If Donald Trump has illustrated anything as president, it’s that the postwar global economic order is more fragile than anyone thought. Think of America’s trading relationships and rank in the world as a painstakingly assembled collection of delicate pottery that for generations has been a source of civic pride and envy from the neighbors. Trump and his deputies have been the raucous gang of teenagers barging their way through, leaving a trail of chipped and smashed artifacts. President-elect Joe Biden is the genial grandfather leading a new team brought in to mend what they can. The questions now are: How much will they save?
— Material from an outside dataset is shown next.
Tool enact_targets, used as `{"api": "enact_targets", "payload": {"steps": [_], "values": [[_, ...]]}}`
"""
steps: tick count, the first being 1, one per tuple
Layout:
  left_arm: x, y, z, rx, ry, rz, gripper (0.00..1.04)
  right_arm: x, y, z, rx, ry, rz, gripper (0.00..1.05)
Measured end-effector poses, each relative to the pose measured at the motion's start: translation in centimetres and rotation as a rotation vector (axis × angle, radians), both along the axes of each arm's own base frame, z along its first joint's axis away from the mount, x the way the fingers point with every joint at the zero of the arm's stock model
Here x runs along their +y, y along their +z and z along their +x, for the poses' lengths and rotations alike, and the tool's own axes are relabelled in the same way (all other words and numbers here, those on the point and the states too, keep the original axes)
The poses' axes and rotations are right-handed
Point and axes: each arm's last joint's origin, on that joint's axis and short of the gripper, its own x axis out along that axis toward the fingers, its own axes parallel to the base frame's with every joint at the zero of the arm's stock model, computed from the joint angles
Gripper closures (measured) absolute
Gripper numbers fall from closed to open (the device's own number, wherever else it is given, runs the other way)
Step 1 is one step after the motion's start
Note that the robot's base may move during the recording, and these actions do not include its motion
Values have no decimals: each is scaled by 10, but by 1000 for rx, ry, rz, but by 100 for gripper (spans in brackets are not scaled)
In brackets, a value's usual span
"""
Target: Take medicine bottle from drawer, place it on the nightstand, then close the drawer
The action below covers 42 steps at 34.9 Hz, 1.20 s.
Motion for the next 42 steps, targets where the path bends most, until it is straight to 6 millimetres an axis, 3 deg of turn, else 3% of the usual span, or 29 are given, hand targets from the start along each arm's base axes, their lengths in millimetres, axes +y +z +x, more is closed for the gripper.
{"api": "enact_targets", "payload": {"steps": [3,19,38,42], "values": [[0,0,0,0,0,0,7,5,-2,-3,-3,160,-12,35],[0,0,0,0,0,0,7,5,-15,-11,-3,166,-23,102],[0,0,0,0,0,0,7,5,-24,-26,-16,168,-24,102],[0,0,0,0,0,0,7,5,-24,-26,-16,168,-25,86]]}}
And how creative will they get in the reconstruction?
The good news for a global economy straining under the weight of a resurgent pandemic is that Trump and his band haven’t destroyed the liberal order, as many feared. They’ve left it battered. Perhaps they’ve even prepared its defenses better for another economic assault from China. But anyone thinking that Biden is simply planning to rebuild the U.S.-led order the way it was might be in for a surprise.
Trump’s biggest legacy for many of those who run the global economy and invest in it will be late-night stress dreams about his chaotic policymaking. Yet Trump and economic generals such as U.S. Trade Representative Robert Lighthizer have also scrambled the American politics of trade, opened the door to a new suite of tactics and tariffs, and brought to the fore what in many cases have been long-standing and bipartisan U.S. grievances. When Biden speaks of the need to “build back better,” he might be talking about the global economic order as well. It’s something he and his advisers have mulled for years.